Cadmium concentration in aerial parts of E+ ecotypes was the highest in #801 ecotype (19.8 mg kg-1) as well as in #45 and #685 (16.2 and 15.1 mg kg-1, respectively) (Table 5). Similarly to relations described above for Pb2+ concentration, for all three ecotypes with relatively high Cd2+ concentration in E+ plants the Cd2+ ions concentration was significantly higher than the concentration values found in E- plants. High copper concentration was found in aerial parts of E+ ecotypes #160, 273 and 873 (47.9, 40.6 and 37.4 mg·kg-1, respectively). All mentioned values were significantly higher than in leaves of corresponding E- plants. On the other hand for some ecotypes, the Pb2+ ions concentration was higher in E- plants as compared to E+. The relatively low Pb2+ concentration, observed in E+ ecotypes #730 - 10.2 [mg∙kg-1], #131 - 11.0 [mg∙kg-1] and #50 - 15.7 [mg∙kg-1] were found to be significantly lower than in the corresponding E- plants. Similar relations were registered form above mentioned ecotypes for Cu2+ ions. Concentration of Cu2+ ions in E+ plants of ecotypes #730, 131 and 50 was 14.6, 13.8 4.6 [mg∙kg-1], respectively. For Cd2+ no such relations was confirmed.
E+ plants from different regions were identified as having different efficiency in HM uptake from the soil. Four plant-endophyte symbionts out of five collected in SWK region accumulated Pb2+ ions about twice more intensively than E- plants. Mean efficiency of Pb2+ uptake by Epichloë- perennial ryegrass symbionts collected from SWK region was c.a. 170%. Moreover, all Epichloë- perennial ryegrass symbionts from SWK region accumulated up to 200% Cu2+ more than E- plants. Mean efficiency of Cu2+ ions uptake by E+ ecotypes from MAZ region was 150% higher than by E- ones, from LUB region it was 120%. The highest values of Cd efficiency uptake were noted for the E+ ecotypes from MAZ region: up to 200% higher than in E- plants, with mean for the region of about 130% (Table 5).
The effect of endophyte presence in perennial ryegrass plants resulted in different types of E+ plant reactions to elevated concentration of HM ions in the soil:
- E+ plants accumulated less HM ions from the soil than E- plants. In our experiment there were two ecotypes: #131 and 50;
- no significant difference between E+ and E-. It was in case of # 87 (Cd2+ and Cu2+ ions), # 801 (Pb2+ and Cu2+ ions);
- E+ plants accumulated higher amount of HM ions from the soil than E- plants.
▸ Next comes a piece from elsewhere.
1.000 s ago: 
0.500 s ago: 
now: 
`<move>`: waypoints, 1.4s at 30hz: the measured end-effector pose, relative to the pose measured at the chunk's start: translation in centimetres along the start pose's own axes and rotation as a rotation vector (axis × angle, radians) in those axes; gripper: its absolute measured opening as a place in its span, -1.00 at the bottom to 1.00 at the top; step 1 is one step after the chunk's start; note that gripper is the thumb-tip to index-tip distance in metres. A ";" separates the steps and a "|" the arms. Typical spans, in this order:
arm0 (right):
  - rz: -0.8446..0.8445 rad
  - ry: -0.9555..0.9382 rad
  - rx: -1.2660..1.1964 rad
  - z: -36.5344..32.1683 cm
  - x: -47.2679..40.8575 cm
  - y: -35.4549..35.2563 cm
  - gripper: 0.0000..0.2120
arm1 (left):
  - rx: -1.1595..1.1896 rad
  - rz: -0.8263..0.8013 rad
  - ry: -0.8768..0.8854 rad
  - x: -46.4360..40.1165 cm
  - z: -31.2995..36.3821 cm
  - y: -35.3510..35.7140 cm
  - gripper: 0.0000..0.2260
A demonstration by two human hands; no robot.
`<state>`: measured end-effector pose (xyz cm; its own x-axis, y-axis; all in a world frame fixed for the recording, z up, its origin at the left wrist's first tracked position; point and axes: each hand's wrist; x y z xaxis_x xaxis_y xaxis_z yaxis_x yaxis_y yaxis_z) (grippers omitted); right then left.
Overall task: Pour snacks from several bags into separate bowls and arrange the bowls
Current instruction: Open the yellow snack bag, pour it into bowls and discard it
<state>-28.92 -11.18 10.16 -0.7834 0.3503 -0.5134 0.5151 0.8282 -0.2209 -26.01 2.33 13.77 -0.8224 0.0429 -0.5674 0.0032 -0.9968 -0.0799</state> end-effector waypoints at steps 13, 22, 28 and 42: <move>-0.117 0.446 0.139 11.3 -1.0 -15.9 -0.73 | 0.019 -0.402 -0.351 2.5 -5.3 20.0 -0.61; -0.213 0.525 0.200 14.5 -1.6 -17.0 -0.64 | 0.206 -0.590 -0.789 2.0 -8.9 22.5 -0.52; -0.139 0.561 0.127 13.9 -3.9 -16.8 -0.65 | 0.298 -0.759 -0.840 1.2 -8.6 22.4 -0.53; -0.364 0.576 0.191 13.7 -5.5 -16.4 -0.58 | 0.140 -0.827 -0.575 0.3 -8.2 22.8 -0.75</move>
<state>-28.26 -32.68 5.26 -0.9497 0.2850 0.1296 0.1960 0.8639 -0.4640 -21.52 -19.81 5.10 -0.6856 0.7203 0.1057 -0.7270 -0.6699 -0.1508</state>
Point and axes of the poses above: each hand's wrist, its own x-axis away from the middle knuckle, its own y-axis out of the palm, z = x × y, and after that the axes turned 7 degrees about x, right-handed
In our experiment there were three ecotypes #160, 129 and 685 which accumulated all HM ions in higher concentration in E+ than E-. Following ecotypes: #45, 227, 273 and 873 ecotypes accumulated two different HM ions in higher concentration in E+ than E-;
- all above relations between HM ions concentration in E+ and E- plants in one ecotype - #730.
Four E+ ecotypes, which were the most effective in extraction of HM ions from polluted soil (#160 and 227, 129, 273) originated from SWK region.